Octopus Deploy – Environments

DevOps is a relatively new space in the software engineering world. There are a smattering of tools to aid in the automation of application deployments, but precious little guidance with respect to patterns and practices for using the new tools. As a guy who loves leaning on principles this lack of attention to best practices leaves me feeling a bit uncomfortable. Since I’m leading a migration to Octopus Deploy, I thought I would share some of the decisions we’ve made.

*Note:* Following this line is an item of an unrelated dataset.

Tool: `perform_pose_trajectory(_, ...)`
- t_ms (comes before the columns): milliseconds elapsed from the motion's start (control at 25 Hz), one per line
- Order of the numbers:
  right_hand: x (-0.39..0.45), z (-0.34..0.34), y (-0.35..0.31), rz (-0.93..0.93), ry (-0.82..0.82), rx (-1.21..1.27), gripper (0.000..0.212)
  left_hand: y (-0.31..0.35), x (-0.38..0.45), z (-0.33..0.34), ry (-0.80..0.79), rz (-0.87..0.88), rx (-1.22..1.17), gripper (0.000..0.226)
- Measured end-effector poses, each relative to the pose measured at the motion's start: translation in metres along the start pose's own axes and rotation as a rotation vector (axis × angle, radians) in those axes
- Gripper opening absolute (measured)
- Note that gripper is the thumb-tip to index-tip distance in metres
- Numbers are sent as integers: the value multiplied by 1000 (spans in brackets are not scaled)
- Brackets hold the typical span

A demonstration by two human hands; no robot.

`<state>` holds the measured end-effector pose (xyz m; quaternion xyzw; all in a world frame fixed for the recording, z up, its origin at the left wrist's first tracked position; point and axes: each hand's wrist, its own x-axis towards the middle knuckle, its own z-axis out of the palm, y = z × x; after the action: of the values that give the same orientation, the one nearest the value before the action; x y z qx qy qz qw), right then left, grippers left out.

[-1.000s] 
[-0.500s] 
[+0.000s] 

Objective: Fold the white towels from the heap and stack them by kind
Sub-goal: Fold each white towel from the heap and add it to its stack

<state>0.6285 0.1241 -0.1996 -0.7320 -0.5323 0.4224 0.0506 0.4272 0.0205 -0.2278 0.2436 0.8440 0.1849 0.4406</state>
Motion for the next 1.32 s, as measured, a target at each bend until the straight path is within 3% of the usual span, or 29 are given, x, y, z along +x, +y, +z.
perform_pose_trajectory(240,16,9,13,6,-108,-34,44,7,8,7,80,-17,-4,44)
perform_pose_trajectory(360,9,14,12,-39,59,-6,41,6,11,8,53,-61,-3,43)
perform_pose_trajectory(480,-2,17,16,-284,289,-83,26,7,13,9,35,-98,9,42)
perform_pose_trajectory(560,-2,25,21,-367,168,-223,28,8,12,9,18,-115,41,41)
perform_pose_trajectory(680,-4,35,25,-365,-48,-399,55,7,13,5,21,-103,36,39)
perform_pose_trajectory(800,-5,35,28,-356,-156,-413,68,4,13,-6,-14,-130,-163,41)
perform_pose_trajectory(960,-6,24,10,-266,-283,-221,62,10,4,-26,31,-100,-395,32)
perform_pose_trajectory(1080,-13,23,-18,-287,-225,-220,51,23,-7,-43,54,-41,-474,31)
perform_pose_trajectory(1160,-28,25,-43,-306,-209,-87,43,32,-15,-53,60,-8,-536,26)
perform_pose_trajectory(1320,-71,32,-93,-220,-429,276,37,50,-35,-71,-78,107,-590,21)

This series of posts is an attempt to start a conversation about best practices. I want to be clear: We have not been applying these ideas long enough to know what all of the ramifications are. Your mileage may vary.

Posts in this series
1. Environments
2. Roles
3. Variables & Variable Sets

Our Default Lifecycle

Before I begin, I should give you some background on our development ecosystem. Our Octopus Lifecycle looks like this:

dev => uat => integration => staging => prod => support

The Environments

Name Convention Purpose Notes
dev dev-{first initial}{last name} The primary purpose of these environments is to test the deployment tooling itself. We have 15 or so individual developer environments. Each developer gets their own environment with 2 servers (1 Linux, 1 Windows) and all of our 60 or so proprietary applications installed to it.
uat uat-{team} These environments are used by teams to test their work. We have 10 or so User Acceptance Testing environments. These are a little bit more fleshed out in terms of hardware. There are multiple web servers behind load balancers. The machines are beefier. These enviornments are usually owned by a single team, though they may sometimes be shared.
integration N/A Dress rehearsal by Development for releases The integration environment is much closer to production. When multiple teams are releasing their software during the same release window, integration gives us a rehearsal environment to make sure all of the work done by the various teams will work well together.
staging N/A Dress rehearsal by Support for releases Staging is exactly like integration except that it is not owned by the Development department. We have a team of people who are responsible for executing releases. This is their environment to verify that the steps development gave them will work.
prod N/A Business Use Prod is not managed by the deployment engineering team. We build the button that pushes to prod, but we do not push it.
support N/A Rehearsal environment for support solutions Support is a post-production environment that mirrors production. It allows support personnel to test and verify support tasks in a non-prod environment prior to running them in production.